Il résulte de l’instruction que, pour mettre à la charge de la société SBK Renov la contribution spéciale prévue à l’article L. 8253-1 du code du travail, l’OFII s’est fondé sur les constatations de l’inspection du travail lors d’un contrôle effectué le 17 janvier 2023, relevées par procès-verbal établi le 2 juin 2023. Par courrier du 29 août 2023, l’OFII informait la société requérante de son intention de mettre à sa charge une somme au titre de la contribution spéciale et de la contribution forfaitaire, pour l’emploi de dix salariés, nommément désignés en annexe, démunis de titre les autorisant à travailler sur le territoire français et de titre leur autorisant le séjour, en se référant au procès-verbal précité, et l’invitait à présenter ses observations. Toutefois, si par ce même courrier, l’OFII mentionnait « si vous avez adressé une demande de communication du procès-verbal à l’adresse électronique plciir@ofii.fr, le délai de 15 jours court à compter de la réception du document », une telle formulation ne peut être regardée comme satisfaisant à l’obligation, à laquelle était tenu l’OFII, d’informer en temps utile et de façon claire et non ambigüe, la société requérante de son droit à demander la communication des pièces au vu desquelles les manquements ont été retenus. La société requérante ayant été ainsi privée d’une garantie, la décision prononçant la sanction prise par l’OFII le 18 octobre 2023 est entachée d’illégalité et doit être annulée.

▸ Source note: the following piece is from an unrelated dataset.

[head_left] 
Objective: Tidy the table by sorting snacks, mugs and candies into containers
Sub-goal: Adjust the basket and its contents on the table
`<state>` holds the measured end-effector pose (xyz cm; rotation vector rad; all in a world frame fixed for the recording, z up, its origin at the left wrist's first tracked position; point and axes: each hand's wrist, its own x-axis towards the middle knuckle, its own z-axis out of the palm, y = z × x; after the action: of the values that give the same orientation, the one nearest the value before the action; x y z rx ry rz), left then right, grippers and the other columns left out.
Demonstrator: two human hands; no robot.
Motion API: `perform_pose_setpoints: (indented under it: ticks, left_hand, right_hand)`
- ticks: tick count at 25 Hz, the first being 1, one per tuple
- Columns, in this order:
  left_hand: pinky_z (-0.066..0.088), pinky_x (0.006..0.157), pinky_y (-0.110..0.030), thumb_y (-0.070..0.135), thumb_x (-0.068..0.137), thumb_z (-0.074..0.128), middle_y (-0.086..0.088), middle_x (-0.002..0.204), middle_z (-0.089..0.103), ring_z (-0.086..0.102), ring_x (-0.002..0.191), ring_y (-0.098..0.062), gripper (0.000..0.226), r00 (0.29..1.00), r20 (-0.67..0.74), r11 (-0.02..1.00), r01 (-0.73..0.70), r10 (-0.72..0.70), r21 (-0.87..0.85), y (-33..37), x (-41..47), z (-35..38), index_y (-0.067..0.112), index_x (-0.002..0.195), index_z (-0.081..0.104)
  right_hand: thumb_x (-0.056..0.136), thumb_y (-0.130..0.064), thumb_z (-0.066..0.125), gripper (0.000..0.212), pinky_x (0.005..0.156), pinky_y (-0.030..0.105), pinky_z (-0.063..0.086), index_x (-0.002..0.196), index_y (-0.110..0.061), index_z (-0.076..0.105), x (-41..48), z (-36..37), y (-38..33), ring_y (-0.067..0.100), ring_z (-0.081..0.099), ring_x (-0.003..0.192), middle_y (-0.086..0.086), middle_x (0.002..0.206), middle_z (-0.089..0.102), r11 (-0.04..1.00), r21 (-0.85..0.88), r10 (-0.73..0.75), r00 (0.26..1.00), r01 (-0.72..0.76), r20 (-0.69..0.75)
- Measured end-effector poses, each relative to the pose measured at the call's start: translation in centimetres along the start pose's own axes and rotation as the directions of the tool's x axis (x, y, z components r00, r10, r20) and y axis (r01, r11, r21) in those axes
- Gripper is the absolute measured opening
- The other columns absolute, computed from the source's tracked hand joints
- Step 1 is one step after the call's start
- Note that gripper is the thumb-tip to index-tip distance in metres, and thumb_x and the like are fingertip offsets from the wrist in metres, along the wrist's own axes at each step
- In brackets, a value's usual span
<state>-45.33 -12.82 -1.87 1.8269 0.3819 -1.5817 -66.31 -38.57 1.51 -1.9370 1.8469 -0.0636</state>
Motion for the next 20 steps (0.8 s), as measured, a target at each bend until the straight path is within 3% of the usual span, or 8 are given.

Il résulte de ce qui précède, sans qu’il soit besoin de se prononcer sur les autres moyens de la requête, que la société SBK Rénov est fondée à demander l’annulation de la décision du 18 octobre 2023 par laquelle le directeur général de l’Office français de l’immigration et de l’intégration lui a appliqué la contribution spéciale prévue à l’article L. 8253-1 du code du travail et la contribution forfaitaire prévue à l’article L. 822-2 du code de l’entrée et du séjour des étrangers et du droit d’asile, pour un montant total de 213 244 euros.
Sur les frais de l’instance :
Dans les circonstances de l’espèce, il n’y a pas lieu de mettre à la charge de l’OFII la somme demandée par la société SBK Rénov sur le fondement de l’article L. 761-1 du code de justice administrative.
DÉCIDE :
Article 1er : La décision du 18 octobre 2023 du directeur général de l’Office français de l’immigration et de l’intégration est annulée.
Article 2 : Le surplus des conclusions de la requête de la société SBK Rénov est rejeté.
Article 3 : Le présent jugement sera notifié à la société SBK Rénov et à l’Office français de l’immigration et de l’intégration.
Délibéré après l’audience du 19 novembre 2025, à laquelle siégeaient :
- M. Baffray, président,
- Mme Lançon, première conseillère,
- Mme Gaullier-Chatagner, première conseillère.
Rendu public par mise à disposition au greffe le 3 décembre 2025.
La rapporteure,
Le président,
N. Gaullier-Chatagner
J.-F. Baffray
La greffière,
A. Macaronus
La République mande et ordonne au ministre de l’intérieur en ce qui le concerne ou à tous commissaires de justice à ce requis en ce qui concerne les voies de droit commun contre les parties privées, de pourvoir à l’exécution de la présente décision.